--- Extracted information Enclosed Below ---

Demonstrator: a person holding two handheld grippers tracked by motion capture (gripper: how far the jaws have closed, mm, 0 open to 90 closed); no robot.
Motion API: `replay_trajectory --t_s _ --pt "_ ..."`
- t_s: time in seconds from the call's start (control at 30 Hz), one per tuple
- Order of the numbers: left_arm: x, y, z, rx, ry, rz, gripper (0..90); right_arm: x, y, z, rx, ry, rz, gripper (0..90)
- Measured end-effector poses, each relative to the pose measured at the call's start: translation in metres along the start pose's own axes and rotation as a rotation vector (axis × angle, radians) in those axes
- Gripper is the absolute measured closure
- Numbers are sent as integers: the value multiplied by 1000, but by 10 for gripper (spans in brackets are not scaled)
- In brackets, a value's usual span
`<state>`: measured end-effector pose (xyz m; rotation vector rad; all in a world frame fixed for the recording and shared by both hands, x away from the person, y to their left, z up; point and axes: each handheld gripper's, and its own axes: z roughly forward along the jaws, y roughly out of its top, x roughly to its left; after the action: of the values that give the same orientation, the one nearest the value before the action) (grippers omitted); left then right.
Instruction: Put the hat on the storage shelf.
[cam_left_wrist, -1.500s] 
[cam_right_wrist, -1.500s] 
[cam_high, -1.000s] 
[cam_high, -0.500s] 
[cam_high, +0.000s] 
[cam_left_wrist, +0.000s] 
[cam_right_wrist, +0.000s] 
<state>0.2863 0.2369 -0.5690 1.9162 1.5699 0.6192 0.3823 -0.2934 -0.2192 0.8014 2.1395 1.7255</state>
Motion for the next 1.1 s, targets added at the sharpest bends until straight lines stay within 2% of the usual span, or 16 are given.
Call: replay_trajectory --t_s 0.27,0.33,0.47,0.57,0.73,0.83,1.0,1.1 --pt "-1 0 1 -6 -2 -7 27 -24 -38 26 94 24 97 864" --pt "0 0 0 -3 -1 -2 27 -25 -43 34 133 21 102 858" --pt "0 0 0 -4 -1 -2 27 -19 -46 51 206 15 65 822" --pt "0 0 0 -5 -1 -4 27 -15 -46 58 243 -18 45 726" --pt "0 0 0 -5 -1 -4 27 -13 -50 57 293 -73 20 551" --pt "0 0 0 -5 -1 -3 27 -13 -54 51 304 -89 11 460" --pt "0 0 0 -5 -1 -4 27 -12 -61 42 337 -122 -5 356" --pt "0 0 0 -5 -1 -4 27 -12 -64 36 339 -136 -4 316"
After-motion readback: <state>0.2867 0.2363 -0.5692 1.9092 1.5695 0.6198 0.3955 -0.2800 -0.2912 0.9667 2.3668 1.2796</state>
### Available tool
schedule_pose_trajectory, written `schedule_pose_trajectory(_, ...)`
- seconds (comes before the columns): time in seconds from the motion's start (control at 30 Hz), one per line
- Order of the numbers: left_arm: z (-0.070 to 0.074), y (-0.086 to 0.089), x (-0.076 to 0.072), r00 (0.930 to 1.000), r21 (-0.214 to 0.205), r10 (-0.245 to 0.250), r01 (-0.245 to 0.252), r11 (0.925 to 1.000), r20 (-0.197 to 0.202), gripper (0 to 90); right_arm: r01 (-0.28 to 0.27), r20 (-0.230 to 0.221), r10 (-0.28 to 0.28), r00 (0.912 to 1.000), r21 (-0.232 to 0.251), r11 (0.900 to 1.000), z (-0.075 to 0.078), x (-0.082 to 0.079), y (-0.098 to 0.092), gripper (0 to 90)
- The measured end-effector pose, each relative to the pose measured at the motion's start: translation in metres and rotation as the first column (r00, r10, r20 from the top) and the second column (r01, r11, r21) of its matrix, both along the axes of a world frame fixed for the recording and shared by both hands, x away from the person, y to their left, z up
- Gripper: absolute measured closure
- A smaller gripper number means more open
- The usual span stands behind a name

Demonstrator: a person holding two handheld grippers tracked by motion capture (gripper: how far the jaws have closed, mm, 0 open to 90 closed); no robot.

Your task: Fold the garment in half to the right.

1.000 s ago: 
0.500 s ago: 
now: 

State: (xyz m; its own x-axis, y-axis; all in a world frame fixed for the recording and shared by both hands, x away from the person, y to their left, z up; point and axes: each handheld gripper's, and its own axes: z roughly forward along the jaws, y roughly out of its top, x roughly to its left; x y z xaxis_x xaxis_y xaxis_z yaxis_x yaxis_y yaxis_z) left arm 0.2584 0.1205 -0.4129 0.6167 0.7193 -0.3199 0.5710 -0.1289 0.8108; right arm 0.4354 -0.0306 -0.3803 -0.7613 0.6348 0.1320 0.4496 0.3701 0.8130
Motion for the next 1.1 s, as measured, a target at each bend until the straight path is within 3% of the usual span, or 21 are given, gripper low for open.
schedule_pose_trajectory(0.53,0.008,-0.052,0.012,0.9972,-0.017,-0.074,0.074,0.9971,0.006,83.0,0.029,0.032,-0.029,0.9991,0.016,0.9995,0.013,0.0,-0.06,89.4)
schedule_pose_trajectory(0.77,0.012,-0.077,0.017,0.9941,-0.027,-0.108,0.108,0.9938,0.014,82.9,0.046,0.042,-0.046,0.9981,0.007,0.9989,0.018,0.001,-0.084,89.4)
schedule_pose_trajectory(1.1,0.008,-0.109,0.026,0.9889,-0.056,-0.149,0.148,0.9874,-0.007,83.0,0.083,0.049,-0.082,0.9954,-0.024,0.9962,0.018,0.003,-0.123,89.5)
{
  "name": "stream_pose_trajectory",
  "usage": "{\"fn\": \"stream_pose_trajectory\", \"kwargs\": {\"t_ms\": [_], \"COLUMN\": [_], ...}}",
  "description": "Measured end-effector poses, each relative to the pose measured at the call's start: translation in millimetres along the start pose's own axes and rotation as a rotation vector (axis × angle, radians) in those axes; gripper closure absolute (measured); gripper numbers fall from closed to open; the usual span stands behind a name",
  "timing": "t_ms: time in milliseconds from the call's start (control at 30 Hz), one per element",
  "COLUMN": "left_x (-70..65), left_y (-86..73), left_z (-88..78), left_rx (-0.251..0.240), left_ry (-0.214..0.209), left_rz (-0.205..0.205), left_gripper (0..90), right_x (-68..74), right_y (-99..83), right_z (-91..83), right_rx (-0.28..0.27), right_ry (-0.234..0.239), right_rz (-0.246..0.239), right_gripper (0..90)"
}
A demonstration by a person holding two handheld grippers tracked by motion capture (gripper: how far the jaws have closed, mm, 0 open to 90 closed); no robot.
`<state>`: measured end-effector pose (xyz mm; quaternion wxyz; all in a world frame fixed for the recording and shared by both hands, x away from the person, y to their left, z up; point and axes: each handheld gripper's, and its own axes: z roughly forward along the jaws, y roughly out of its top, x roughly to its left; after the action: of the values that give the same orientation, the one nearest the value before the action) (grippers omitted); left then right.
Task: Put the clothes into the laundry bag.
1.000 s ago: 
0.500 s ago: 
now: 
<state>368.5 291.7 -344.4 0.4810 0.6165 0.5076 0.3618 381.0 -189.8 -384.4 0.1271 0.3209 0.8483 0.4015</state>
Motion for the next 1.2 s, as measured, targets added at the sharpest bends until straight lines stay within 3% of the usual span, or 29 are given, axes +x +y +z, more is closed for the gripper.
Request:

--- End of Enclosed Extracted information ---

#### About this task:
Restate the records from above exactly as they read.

#### Exercise answer:
Demonstrator: a person holding two handheld grippers tracked by motion capture (gripper: how far the jaws have closed, mm, 0 open to 90 closed); no robot.
Motion API: `replay_trajectory --t_s _ --pt "_ ..."`
- t_s: time in seconds from the call's start (control at 30 Hz), one per tuple
- Order of the numbers: left_arm: x, y, z, rx, ry, rz, gripper (0..90); right_arm: x, y, z, rx, ry, rz, gripper (0..90)
- Measured end-effector poses, each relative to the pose measured at the call's start: translation in metres along the start pose's own axes and rotation as a rotation vector (axis × angle, radians) in those axes
- Gripper is the absolute measured closure
- Numbers are sent as integers: the value multiplied by 1000, but by 10 for gripper (spans in brackets are not scaled)
- In brackets, a value's usual span
`<state>`: measured end-effector pose (xyz m; rotation vector rad; all in a world frame fixed for the recording and shared by both hands, x away from the person, y to their left, z up; point and axes: each handheld gripper's, and its own axes: z roughly forward along the jaws, y roughly out of its top, x roughly to its left; after the action: of the values that give the same orientation, the one nearest the value before the action) (grippers omitted); left then right.
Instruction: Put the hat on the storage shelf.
[cam_left_wrist, -1.500s] 
[cam_right_wrist, -1.500s] 
[cam_high, -1.000s] 
[cam_high, -0.500s] 
[cam_high, +0.000s] 
[cam_left_wrist, +0.000s] 
[cam_right_wrist, +0.000s] 
<state>0.2863 0.2369 -0.5690 1.9162 1.5699 0.6192 0.3823 -0.2934 -0.2192 0.8014 2.1395 1.7255</state>
Motion for the next 1.1 s, targets added at the sharpest bends until straight lines stay within 2% of the usual span, or 16 are given.
Call: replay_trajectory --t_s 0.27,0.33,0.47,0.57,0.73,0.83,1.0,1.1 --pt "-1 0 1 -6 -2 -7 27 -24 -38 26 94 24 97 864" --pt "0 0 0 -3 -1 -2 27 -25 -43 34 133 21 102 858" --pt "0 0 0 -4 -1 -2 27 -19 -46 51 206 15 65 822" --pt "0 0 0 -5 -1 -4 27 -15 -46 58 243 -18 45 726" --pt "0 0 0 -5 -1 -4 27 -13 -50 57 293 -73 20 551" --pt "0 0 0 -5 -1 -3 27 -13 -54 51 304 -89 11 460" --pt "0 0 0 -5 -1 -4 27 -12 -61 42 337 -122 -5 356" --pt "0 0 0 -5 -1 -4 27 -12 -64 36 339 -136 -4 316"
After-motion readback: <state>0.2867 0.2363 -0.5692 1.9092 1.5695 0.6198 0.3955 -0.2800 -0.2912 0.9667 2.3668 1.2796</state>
### Available tool
schedule_pose_trajectory, written `schedule_pose_trajectory(_, ...)`
- seconds (comes before the columns): time in seconds from the motion's start (control at 30 Hz), one per line
- Order of the numbers: left_arm: z (-0.070 to 0.074), y (-0.086 to 0.089), x (-0.076 to 0.072), r00 (0.930 to 1.000), r21 (-0.214 to 0.205), r10 (-0.245 to 0.250), r01 (-0.245 to 0.252), r11 (0.925 to 1.000), r20 (-0.197 to 0.202), gripper (0 to 90); right_arm: r01 (-0.28 to 0.27), r20 (-0.230 to 0.221), r10 (-0.28 to 0.28), r00 (0.912 to 1.000), r21 (-0.232 to 0.251), r11 (0.900 to 1.000), z (-0.075 to 0.078), x (-0.082 to 0.079), y (-0.098 to 0.092), gripper (0 to 90)
- The measured end-effector pose, each relative to the pose measured at the motion's start: translation in metres and rotation as the first column (r00, r10, r20 from the top) and the second column (r01, r11, r21) of its matrix, both along the axes of a world frame fixed for the recording and shared by both hands, x away from the person, y to their left, z up
- Gripper: absolute measured closure
- A smaller gripper number means more open
- The usual span stands behind a name

Demonstrator: a person holding two handheld grippers tracked by motion capture (gripper: how far the jaws have closed, mm, 0 open to 90 closed); no robot.

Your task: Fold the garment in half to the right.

1.000 s ago: 
0.500 s ago: 
now: 

State: (xyz m; its own x-axis, y-axis; all in a world frame fixed for the recording and shared by both hands, x away from the person, y to their left, z up; point and axes: each handheld gripper's, and its own axes: z roughly forward along the jaws, y roughly out of its top, x roughly to its left; x y z xaxis_x xaxis_y xaxis_z yaxis_x yaxis_y yaxis_z) left arm 0.2584 0.1205 -0.4129 0.6167 0.7193 -0.3199 0.5710 -0.1289 0.8108; right arm 0.4354 -0.0306 -0.3803 -0.7613 0.6348 0.1320 0.4496 0.3701 0.8130
Motion for the next 1.1 s, as measured, a target at each bend until the straight path is within 3% of the usual span, or 21 are given, gripper low for open.
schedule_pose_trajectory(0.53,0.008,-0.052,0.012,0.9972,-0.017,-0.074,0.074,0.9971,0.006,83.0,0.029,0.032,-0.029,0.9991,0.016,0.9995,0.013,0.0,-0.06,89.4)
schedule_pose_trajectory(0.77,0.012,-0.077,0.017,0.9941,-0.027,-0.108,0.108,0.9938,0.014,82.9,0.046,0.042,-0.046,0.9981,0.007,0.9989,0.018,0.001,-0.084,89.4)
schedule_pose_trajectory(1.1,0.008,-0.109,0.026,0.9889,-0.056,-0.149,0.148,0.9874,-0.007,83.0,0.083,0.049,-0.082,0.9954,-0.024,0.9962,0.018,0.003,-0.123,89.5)
{
  "name": "stream_pose_trajectory",
  "usage": "{\"fn\": \"stream_pose_trajectory\", \"kwargs\": {\"t_ms\": [_], \"COLUMN\": [_], ...}}",
  "description": "Measured end-effector poses, each relative to the pose measured at the call's start: translation in millimetres along the start pose's own axes and rotation as a rotation vector (axis × angle, radians) in those axes; gripper closure absolute (measured); gripper numbers fall from closed to open; the usual span stands behind a name",
  "timing": "t_ms: time in milliseconds from the call's start (control at 30 Hz), one per element",
  "COLUMN": "left_x (-70..65), left_y (-86..73), left_z (-88..78), left_rx (-0.251..0.240), left_ry (-0.214..0.209), left_rz (-0.205..0.205), left_gripper (0..90), right_x (-68..74), right_y (-99..83), right_z (-91..83), right_rx (-0.28..0.27), right_ry (-0.234..0.239), right_rz (-0.246..0.239), right_gripper (0..90)"
}
A demonstration by a person holding two handheld grippers tracked by motion capture (gripper: how far the jaws have closed, mm, 0 open to 90 closed); no robot.
`<state>`: measured end-effector pose (xyz mm; quaternion wxyz; all in a world frame fixed for the recording and shared by both hands, x away from the person, y to their left, z up; point and axes: each handheld gripper's, and its own axes: z roughly forward along the jaws, y roughly out of its top, x roughly to its left; after the action: of the values that give the same orientation, the one nearest the value before the action) (grippers omitted); left then right.
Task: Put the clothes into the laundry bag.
1.000 s ago: 
0.500 s ago: 
now: 
<state>368.5 291.7 -344.4 0.4810 0.6165 0.5076 0.3618 381.0 -189.8 -384.4 0.1271 0.3209 0.8483 0.4015</state>
Motion for the next 1.2 s, as measured, targets added at the sharpest bends until straight lines stay within 3% of the usual span, or 29 are given, axes +x +y +z, more is closed for the gripper.
Request:

With this, there is nothing more to the exercise.